Please check this edited version to be sure that there are no details remaining that you think may allow you to be identified. If you have any concerns about this ruling you wish to discuss, you will find our contact details in the fact sheet.
Ruling
Subject: Fringe benefits tax: use of computer software
Question
Will a fringe benefit arise from an employee's use of software products?
Answer
No
This ruling applies for the following periods:
Year ended 2012
Year ended 2013
Year ended 2014
Relevant facts and circumstances
You have entered into an agreement with a software company for the management of your computer network.
Under the agreement the software company is able to offer your employees the use of certain programs.
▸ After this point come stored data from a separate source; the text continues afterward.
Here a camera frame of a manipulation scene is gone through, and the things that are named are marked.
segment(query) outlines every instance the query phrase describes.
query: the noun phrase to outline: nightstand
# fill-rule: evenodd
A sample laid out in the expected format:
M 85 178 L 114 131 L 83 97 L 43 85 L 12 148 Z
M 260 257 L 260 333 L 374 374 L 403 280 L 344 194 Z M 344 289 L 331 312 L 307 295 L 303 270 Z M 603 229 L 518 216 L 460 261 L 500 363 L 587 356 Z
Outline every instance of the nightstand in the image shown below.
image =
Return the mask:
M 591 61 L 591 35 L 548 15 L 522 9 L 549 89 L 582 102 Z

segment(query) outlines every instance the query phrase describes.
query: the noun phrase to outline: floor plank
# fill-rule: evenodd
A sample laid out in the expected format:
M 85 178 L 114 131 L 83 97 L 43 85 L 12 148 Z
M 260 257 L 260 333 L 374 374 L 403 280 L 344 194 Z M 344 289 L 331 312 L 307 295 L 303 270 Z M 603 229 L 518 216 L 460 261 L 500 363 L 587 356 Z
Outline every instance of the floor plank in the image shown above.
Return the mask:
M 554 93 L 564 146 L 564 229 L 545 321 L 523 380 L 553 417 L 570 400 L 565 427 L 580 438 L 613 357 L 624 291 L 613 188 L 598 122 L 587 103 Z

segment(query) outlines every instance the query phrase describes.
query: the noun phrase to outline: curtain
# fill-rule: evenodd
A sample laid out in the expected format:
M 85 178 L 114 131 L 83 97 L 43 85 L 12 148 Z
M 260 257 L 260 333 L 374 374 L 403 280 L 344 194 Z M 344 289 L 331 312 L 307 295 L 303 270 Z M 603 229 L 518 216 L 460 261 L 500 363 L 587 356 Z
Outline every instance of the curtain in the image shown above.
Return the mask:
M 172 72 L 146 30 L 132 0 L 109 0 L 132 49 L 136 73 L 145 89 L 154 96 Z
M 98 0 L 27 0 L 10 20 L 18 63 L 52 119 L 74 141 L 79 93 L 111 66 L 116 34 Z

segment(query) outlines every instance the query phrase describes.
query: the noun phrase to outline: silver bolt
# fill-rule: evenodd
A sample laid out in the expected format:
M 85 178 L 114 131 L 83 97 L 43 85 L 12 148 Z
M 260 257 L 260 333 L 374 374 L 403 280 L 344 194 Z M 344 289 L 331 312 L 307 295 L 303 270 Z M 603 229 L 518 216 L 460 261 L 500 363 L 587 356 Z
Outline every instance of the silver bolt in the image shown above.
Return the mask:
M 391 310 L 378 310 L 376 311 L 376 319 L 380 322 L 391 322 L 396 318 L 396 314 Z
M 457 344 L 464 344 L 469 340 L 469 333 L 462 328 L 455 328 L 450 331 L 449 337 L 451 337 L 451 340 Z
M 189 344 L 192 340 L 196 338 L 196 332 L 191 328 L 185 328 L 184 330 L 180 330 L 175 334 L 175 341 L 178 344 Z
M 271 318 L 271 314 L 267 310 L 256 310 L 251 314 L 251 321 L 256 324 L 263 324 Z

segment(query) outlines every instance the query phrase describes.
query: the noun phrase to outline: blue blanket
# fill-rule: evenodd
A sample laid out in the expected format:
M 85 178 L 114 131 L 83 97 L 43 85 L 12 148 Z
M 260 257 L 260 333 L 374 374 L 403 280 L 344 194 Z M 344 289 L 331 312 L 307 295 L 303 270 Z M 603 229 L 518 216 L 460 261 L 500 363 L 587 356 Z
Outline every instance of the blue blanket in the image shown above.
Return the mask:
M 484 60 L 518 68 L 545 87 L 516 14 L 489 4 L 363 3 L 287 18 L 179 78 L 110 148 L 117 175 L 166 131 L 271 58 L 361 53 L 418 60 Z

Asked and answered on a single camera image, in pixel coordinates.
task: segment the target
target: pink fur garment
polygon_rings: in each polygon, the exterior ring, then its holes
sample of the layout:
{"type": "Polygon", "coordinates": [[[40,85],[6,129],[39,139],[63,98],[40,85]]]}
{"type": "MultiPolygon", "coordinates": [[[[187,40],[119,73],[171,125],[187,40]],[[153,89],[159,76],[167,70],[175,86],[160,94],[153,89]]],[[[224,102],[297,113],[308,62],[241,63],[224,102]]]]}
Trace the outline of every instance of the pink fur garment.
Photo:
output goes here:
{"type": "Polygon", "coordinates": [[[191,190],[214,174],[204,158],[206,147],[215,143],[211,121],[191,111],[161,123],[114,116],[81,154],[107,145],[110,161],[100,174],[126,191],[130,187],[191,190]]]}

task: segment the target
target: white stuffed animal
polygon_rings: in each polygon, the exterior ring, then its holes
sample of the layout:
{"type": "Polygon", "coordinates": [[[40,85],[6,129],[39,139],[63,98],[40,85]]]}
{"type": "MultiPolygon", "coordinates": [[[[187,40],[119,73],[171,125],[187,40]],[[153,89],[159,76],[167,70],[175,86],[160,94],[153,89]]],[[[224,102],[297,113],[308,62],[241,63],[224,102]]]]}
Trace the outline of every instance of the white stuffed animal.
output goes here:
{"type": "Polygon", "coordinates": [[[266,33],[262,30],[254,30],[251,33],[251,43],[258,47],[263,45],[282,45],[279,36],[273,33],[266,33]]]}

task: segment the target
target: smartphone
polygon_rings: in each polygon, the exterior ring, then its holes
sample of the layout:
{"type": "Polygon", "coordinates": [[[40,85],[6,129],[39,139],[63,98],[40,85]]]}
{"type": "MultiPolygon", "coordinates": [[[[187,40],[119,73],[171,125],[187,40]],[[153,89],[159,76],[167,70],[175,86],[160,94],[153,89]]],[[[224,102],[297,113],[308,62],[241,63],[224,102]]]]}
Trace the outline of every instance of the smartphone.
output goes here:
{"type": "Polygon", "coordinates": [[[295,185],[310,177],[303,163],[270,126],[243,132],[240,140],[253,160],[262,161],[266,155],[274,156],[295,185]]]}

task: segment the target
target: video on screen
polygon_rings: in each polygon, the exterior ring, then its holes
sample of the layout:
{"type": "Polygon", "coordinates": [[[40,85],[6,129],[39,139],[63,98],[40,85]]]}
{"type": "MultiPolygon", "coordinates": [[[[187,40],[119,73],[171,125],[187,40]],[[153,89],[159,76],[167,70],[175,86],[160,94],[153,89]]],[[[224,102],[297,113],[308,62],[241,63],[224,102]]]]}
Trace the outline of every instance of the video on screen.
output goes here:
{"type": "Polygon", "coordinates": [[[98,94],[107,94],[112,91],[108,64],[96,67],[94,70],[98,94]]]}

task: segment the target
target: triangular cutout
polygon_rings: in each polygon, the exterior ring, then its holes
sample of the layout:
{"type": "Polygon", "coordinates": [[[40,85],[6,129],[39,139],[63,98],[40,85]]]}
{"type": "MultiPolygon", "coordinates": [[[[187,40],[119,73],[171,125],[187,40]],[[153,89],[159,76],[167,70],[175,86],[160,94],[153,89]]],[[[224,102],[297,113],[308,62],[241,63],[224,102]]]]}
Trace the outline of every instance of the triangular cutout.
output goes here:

You did not negotiate for this clause to be included in the agreement.
Under the terms of the agreement eligible employees can obtain the use of certain programs on a personal computer.
To obtain the software an employee applies to the software company.
To facilitate this, you provide the employee with a program code which is entered together with other identifier details including their name and your email address.
The software company then emails the employee's work email account with a link and instructions on how to proceed with the purchase of a licence/product key. The transaction requires the employee to enter into an individual licensing agreement with the software company and to make payment direct to the software company.
You do not have any other involvement in the arrangement.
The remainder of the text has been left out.